When $70 is invested monthly with an annual compound interest rate of 12% interest, compounded monthly, what is the total amount of the investment at the end of the second month? Round the answer to two decimal places as needed.(1 point) The total amount of the investment at the end of the second month is $
To solve this problem, we can use the formula for compound interest:
\[A = P \left(1 + \frac{r}{n}\right)^{nt}\]
Where:
- $A$ is the total amount of the investment at the end of the specified time period
- $P$ is the principal amount (the initial investment)

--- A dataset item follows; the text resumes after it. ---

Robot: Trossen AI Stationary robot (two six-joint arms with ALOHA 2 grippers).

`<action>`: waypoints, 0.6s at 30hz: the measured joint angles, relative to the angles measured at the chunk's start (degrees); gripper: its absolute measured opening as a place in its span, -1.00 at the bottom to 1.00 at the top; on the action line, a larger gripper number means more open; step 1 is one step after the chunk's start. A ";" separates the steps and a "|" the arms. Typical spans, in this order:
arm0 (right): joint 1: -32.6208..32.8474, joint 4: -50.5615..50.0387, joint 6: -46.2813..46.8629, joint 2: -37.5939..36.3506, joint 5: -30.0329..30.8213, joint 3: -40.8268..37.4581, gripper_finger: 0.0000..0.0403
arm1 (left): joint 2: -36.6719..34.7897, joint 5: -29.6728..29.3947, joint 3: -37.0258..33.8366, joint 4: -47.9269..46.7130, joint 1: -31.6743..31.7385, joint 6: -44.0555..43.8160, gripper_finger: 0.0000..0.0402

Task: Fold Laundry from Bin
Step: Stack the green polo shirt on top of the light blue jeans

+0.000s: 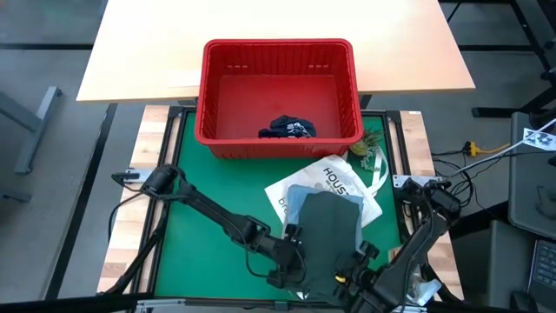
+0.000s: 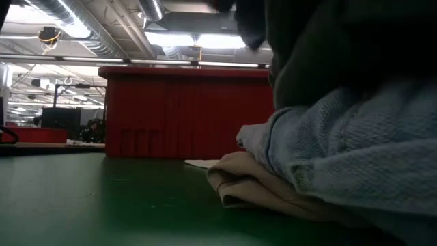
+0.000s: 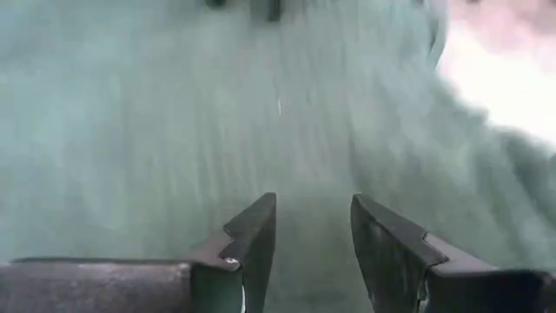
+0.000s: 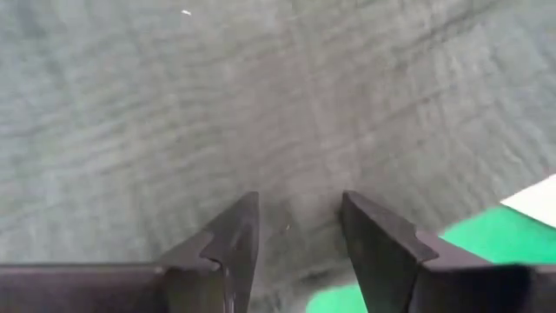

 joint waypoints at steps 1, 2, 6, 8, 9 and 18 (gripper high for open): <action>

- $r$ is the annual interest rate (expressed as a decimal)
- $n$ is the number of times interest is compounded per year
- $t$ is the number of years
In this case, the principal amount is $70, the annual interest rate is 12% or 0.12, the interest is compounded monthly (so $n = 12$), and we are looking at a two-month period (so $t=2/12 = 1/6$ years).
Plugging in these values, we get:
\[A = 70 \left(1 + \frac{0.12}{12}\right)^{(1/6)(12)}\]
Simplifying:
\[A = 70 \left(1 + \frac{0.01}{1}\right)^{2}\]
\[A = 70(1.01)^{2}\]
\[A = 70(1.0201)\]
\[A = 70.41\]
Therefore, the total amount of the investment at the end of the second month is $70.41.
70.41 is wrong
Apologies for the mistake.
To find the total amount of the investment at the end of the second month, we need to consider the interest earned from the first month as well.
In the first month, the investment of $70 earns interest of $70 * (0.12/12) = $0.70.
So at the beginning of the second month, the principal amount is now $70 + $0.70 = $70.70.
Then, using the compound interest formula, the total amount at the end of the second month is:
\[A = 70.70 \left(1 + \frac{0.12}{12}\right)^{(1/12)(2)}\]
\[A = 70.70 \left(1 + \frac{0.01}{1}\right)^{2/12}\]
\[A = 70.70(1.01)^{1/6}\]
Calculating this value approximately, we find:
\[A \approx 70.70(1.004368)\]
\[A \approx 70.99\]
Therefore, the total amount of the investment at the end of the second month is approximately $70.99.